> **PROBLEM REQUIREMENTS**: After finding the line containing "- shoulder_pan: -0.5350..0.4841" below, please output that line and each following one through the line containing "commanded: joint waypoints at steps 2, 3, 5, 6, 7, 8", exactly as written.

> **RECORDS FOR THE TASK**:
※ ※ ※

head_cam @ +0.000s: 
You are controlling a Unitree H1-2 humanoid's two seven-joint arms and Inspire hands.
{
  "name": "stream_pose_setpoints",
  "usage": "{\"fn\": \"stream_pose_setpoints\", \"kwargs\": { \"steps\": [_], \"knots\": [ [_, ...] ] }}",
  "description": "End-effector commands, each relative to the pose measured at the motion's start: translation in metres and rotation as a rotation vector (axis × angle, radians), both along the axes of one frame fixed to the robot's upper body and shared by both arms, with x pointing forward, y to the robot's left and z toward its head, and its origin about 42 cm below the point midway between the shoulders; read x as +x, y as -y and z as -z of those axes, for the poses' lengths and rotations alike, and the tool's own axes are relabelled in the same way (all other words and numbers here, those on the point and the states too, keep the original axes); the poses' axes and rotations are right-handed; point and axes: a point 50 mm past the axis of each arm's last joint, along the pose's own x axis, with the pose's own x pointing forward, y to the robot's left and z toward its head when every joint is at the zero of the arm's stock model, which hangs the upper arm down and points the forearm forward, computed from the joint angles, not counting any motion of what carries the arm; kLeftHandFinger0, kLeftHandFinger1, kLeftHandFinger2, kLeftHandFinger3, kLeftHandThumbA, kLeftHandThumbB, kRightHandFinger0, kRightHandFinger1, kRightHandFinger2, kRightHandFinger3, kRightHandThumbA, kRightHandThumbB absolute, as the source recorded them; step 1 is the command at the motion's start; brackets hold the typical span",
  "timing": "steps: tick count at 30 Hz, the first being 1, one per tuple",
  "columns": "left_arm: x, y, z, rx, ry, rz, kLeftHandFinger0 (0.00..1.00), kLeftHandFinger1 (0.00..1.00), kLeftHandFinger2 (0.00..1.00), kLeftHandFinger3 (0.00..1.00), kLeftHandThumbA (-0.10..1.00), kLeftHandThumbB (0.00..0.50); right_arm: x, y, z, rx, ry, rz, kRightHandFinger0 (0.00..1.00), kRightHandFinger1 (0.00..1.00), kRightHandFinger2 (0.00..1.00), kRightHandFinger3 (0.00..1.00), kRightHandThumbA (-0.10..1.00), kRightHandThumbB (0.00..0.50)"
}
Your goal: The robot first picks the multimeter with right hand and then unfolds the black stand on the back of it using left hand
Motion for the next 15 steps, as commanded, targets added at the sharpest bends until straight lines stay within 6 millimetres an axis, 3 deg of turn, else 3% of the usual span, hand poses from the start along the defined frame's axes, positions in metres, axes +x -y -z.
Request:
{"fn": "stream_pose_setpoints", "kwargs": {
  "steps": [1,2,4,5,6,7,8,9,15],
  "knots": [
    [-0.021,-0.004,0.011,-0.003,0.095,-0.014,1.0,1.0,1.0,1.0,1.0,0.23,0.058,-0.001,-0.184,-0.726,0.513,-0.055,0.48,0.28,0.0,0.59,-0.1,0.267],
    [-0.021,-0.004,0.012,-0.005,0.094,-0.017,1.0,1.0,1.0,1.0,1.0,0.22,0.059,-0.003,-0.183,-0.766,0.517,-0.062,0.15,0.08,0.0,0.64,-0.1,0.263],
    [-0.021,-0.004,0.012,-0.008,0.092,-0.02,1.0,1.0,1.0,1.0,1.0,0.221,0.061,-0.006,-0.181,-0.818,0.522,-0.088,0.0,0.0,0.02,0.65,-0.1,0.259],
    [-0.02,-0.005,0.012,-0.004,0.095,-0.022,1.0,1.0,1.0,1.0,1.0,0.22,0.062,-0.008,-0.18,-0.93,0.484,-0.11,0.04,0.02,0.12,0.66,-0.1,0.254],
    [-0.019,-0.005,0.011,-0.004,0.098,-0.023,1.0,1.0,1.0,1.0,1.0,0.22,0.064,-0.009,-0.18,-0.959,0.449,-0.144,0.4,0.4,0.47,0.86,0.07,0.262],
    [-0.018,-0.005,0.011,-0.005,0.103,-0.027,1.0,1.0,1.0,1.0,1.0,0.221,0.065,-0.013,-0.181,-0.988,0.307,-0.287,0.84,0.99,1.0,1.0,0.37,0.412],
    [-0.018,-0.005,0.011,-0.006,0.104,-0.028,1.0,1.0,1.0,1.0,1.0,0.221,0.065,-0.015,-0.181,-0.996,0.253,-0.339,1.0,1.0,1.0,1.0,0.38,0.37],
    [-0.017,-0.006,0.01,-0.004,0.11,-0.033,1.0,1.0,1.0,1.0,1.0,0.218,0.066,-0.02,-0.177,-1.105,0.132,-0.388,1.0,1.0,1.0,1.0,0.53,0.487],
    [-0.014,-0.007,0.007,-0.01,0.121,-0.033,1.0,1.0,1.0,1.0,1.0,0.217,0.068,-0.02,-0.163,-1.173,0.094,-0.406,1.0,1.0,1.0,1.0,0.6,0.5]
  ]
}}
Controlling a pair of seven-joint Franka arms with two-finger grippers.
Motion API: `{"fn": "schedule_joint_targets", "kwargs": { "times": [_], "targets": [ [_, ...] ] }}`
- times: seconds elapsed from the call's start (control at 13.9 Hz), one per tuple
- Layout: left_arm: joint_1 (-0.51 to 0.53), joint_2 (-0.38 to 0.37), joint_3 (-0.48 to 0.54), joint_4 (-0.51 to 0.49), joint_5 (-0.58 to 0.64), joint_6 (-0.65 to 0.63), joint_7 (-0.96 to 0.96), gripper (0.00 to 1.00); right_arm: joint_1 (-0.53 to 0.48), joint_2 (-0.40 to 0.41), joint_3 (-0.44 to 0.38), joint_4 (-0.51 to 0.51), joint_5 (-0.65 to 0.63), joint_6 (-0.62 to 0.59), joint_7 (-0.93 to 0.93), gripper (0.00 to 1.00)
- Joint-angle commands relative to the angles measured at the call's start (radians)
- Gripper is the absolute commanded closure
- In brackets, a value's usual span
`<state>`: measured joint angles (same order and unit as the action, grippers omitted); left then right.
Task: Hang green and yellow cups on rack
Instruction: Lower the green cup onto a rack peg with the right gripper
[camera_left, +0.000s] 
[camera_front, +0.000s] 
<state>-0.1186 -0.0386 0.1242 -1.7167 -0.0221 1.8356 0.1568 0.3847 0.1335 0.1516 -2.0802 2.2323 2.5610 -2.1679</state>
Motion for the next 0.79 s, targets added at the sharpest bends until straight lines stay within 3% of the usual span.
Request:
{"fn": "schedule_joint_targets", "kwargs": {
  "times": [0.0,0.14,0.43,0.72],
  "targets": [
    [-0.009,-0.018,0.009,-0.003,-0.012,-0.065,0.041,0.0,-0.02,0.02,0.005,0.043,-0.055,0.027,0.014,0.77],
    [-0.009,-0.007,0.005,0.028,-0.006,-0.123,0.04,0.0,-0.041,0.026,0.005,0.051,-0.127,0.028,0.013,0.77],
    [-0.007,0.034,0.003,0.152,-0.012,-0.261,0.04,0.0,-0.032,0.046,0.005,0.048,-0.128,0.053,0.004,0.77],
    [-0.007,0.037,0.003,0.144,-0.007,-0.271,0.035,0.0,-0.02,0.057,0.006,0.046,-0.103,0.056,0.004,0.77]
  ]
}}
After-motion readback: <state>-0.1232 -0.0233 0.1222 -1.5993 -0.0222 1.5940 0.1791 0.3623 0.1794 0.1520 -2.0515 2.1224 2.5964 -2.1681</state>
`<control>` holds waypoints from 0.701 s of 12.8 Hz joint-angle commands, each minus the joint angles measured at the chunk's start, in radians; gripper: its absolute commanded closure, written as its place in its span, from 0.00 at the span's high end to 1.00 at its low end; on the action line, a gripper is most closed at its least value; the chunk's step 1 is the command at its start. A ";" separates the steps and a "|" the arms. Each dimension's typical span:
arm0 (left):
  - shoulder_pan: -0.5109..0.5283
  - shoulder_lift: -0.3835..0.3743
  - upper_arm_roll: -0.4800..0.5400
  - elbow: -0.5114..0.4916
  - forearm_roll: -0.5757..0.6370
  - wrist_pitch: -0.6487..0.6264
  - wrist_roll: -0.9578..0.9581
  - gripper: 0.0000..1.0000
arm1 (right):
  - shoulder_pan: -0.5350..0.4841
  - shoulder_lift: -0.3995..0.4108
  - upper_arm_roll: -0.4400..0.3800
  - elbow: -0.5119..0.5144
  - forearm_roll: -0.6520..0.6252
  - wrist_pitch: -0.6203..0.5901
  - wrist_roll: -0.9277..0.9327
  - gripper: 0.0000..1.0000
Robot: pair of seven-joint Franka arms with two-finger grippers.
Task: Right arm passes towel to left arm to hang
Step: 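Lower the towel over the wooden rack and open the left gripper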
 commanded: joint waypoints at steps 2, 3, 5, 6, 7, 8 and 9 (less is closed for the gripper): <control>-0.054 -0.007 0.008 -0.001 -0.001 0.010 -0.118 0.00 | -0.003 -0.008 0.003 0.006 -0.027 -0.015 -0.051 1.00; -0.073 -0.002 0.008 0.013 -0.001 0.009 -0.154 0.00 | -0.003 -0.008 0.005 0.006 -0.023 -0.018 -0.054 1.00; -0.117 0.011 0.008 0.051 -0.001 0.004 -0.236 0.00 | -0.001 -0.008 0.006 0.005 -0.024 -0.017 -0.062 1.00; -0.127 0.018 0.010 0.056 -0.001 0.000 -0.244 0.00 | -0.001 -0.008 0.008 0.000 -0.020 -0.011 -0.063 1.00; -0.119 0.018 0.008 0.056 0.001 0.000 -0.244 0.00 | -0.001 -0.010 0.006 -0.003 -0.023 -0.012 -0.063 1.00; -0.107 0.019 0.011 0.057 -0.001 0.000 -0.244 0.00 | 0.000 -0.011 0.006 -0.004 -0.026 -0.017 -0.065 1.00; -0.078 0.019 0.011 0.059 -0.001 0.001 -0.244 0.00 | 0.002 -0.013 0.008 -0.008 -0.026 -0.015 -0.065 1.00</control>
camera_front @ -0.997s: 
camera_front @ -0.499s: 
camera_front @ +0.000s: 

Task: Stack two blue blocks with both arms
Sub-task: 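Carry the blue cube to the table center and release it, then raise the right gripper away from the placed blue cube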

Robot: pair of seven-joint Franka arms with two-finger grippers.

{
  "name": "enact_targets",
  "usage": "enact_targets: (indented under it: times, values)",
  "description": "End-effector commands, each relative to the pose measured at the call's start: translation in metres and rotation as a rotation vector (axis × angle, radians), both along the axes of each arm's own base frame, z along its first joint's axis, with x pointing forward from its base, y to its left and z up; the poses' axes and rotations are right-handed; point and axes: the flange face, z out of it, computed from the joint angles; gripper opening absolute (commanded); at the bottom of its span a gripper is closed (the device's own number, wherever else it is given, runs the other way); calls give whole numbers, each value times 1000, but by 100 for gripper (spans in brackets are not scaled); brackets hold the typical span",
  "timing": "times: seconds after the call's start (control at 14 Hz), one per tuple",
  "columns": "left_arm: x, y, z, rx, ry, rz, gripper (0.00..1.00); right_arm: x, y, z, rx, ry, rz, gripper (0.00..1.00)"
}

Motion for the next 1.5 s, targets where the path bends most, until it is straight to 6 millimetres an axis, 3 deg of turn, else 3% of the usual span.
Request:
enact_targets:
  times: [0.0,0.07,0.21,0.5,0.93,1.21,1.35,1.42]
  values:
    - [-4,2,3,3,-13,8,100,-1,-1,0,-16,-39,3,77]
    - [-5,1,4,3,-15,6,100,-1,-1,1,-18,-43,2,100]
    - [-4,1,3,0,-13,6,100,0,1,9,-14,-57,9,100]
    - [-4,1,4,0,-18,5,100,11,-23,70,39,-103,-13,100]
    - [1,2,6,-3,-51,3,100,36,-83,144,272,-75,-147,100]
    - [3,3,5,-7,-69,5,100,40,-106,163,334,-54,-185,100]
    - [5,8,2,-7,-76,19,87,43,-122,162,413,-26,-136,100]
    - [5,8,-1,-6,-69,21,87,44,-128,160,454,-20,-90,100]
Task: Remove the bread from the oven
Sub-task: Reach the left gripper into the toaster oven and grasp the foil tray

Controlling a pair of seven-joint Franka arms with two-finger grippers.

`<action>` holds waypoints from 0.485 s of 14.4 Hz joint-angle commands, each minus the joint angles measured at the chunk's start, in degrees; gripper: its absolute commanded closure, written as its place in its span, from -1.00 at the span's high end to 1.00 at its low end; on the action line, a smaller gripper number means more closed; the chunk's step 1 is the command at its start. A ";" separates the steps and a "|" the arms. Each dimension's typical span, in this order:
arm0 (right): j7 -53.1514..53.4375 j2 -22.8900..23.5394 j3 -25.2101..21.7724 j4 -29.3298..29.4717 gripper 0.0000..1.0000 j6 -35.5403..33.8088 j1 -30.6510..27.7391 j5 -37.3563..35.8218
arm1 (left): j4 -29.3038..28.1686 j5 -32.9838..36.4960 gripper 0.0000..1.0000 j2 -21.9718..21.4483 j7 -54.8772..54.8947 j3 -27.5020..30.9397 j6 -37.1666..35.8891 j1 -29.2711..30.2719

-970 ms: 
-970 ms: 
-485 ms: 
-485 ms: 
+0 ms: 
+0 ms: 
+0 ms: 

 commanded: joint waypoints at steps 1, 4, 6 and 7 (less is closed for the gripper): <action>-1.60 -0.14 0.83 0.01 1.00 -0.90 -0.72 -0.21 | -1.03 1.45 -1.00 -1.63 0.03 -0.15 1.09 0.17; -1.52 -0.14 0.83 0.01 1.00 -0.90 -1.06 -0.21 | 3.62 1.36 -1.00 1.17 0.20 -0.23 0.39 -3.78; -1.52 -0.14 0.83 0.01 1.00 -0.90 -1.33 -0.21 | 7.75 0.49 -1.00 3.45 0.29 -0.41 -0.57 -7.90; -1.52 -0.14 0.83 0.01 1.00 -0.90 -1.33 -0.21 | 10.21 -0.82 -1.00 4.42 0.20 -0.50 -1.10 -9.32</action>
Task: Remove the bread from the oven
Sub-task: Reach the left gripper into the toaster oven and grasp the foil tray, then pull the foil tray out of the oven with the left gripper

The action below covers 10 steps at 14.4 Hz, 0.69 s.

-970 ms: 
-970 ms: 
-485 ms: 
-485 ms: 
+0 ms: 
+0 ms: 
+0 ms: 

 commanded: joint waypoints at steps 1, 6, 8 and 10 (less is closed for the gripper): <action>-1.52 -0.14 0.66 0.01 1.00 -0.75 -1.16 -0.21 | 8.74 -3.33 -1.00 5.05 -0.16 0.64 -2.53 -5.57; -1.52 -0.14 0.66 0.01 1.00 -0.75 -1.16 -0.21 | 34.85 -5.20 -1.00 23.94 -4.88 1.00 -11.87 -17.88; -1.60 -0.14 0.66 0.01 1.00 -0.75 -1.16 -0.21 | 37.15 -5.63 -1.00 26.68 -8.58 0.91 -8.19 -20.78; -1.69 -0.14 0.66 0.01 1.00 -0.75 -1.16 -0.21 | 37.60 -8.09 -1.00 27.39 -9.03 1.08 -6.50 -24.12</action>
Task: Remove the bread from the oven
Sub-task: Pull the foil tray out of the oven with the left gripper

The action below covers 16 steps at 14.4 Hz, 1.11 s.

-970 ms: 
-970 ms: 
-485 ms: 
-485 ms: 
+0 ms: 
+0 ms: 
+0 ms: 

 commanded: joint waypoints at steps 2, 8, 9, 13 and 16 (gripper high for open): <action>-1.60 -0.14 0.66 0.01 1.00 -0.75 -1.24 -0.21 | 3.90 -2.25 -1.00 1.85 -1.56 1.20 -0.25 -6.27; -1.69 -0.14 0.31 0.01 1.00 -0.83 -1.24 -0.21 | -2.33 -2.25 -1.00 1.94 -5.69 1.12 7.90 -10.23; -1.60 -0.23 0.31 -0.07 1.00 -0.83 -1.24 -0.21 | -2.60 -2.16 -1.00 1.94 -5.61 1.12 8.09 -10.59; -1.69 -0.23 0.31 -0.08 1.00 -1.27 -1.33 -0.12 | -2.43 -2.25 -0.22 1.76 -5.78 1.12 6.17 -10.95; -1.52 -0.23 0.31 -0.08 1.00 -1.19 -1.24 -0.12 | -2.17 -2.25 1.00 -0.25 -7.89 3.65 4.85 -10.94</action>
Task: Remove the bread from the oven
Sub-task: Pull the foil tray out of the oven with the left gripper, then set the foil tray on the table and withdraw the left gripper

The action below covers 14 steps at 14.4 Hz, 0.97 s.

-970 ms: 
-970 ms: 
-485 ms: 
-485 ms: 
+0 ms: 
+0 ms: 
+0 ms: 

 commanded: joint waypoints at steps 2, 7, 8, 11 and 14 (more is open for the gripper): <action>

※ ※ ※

> **PROBLEM SOLUTION**:
  - shoulder_pan: -0.5350..0.4841
  - shoulder_lift: -0.3995..0.4108
  - upper_arm_roll: -0.4400..0.3800
  - elbow: -0.5119..0.5144
  - forearm_roll: -0.6520..0.6252
  - wrist_pitch: -0.6203..0.5901
  - wrist_roll: -0.9277..0.9327
  - gripper: 0.0000..1.0000
Robot: pair of seven-joint Franka arms with two-finger grippers.
Task: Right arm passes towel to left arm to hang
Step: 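Lower the towel over the wooden rack and open the left gripper
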 commanded: joint waypoints at steps 2, 3, 5, 6, 7, 8 and 9 (less is closed for the gripper): <control>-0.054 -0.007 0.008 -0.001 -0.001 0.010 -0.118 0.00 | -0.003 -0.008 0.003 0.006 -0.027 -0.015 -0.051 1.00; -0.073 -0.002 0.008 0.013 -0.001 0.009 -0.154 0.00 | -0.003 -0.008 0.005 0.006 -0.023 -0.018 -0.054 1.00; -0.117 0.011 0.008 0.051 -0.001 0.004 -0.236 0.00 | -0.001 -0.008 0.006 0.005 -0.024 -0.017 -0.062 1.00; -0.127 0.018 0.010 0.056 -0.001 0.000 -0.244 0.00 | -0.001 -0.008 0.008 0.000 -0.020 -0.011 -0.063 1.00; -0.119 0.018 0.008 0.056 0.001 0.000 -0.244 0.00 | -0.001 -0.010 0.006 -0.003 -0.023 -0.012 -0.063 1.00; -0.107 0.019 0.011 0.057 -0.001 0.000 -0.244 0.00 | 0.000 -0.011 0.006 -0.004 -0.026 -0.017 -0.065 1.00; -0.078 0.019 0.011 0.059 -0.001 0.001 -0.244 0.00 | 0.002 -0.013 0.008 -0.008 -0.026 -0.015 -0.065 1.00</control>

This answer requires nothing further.